I have a question. My ex wife is considering Nerve Decompression Surgery for our 16 year old daughter who has had a Chronic Migraine for almost two years. She has been to MHNI, Cincinnati Childrens and now seeing a new Neruologist and getting massages, and going to a Chiropractor. I have done my research and what I have discovered is that most of the evidence for this is ancedotal at best. The studies done on this are small, and scientifically flawed. The Neurologist community and Headache Specialists are very skeptical. It is not even an option at places like the Mayo Clinic or Johns Hopkins.

So my question is has anyone had this surgery and does it work? I am an engineer by training and before I offer to shell out a large sum of money on a maybe I need information as this seems like snake oil to me.

  1. Bear in mind while at MHNI she had nerve blocks and they did nothing for her, and when she was at Cincinnati Children's she was a patient of the Headache Clinic.
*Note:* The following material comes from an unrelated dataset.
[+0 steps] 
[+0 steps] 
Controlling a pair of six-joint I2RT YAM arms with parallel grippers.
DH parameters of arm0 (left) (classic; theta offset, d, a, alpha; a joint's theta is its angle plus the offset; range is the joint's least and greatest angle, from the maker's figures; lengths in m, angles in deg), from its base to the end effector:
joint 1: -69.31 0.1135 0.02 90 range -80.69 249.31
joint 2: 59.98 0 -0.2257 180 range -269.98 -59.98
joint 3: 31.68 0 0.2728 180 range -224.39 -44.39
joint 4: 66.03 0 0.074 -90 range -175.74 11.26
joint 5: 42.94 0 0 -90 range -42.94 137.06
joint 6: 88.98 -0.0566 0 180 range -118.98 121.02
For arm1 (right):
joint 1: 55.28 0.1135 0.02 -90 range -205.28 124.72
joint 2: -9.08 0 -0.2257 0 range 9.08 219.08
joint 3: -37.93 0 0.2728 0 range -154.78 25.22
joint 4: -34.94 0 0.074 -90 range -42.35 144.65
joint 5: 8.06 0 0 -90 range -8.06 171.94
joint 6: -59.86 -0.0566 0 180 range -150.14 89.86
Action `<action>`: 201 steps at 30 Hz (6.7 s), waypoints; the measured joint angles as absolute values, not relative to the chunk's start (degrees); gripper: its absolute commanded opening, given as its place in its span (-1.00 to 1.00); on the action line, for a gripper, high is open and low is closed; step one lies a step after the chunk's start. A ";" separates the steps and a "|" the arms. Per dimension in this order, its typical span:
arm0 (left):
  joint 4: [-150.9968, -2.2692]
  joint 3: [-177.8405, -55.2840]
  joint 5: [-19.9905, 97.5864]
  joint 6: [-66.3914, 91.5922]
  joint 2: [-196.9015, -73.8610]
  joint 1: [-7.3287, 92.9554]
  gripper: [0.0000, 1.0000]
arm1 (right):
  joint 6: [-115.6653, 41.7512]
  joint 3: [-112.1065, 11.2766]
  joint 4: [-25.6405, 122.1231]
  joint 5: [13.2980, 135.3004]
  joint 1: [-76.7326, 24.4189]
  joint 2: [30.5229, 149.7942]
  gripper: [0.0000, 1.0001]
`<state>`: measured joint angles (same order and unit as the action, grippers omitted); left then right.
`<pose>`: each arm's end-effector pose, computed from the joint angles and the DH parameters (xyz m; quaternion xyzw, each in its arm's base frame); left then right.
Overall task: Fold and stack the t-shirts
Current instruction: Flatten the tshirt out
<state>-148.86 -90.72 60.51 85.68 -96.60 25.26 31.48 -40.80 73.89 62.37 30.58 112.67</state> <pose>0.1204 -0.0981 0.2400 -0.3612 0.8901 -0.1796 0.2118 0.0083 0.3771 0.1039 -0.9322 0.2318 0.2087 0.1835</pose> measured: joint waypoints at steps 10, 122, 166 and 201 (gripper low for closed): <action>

I just don't know what the next step will be, and I want to be rational and methodical about this.

    1. I know several people who have had great pain reduction from this surgery. However, I also know some for which it has done nothing. I'm not sure what the difference is other than it seems to be fairly successful for patients diagnosed with chiari malformation.

      When I was considering surgical options several years ago, I considered both nerve decompression and a nerve stimulator. Ultimately I went with the stimulator because they do a trial to see if it works and if it doesn't, it's totally removable/reversible. Decompression surgery is permanent so that's just something to bear in mind. However, the recovery time for decompression is significantly less than with the stimulator, so consider that as well.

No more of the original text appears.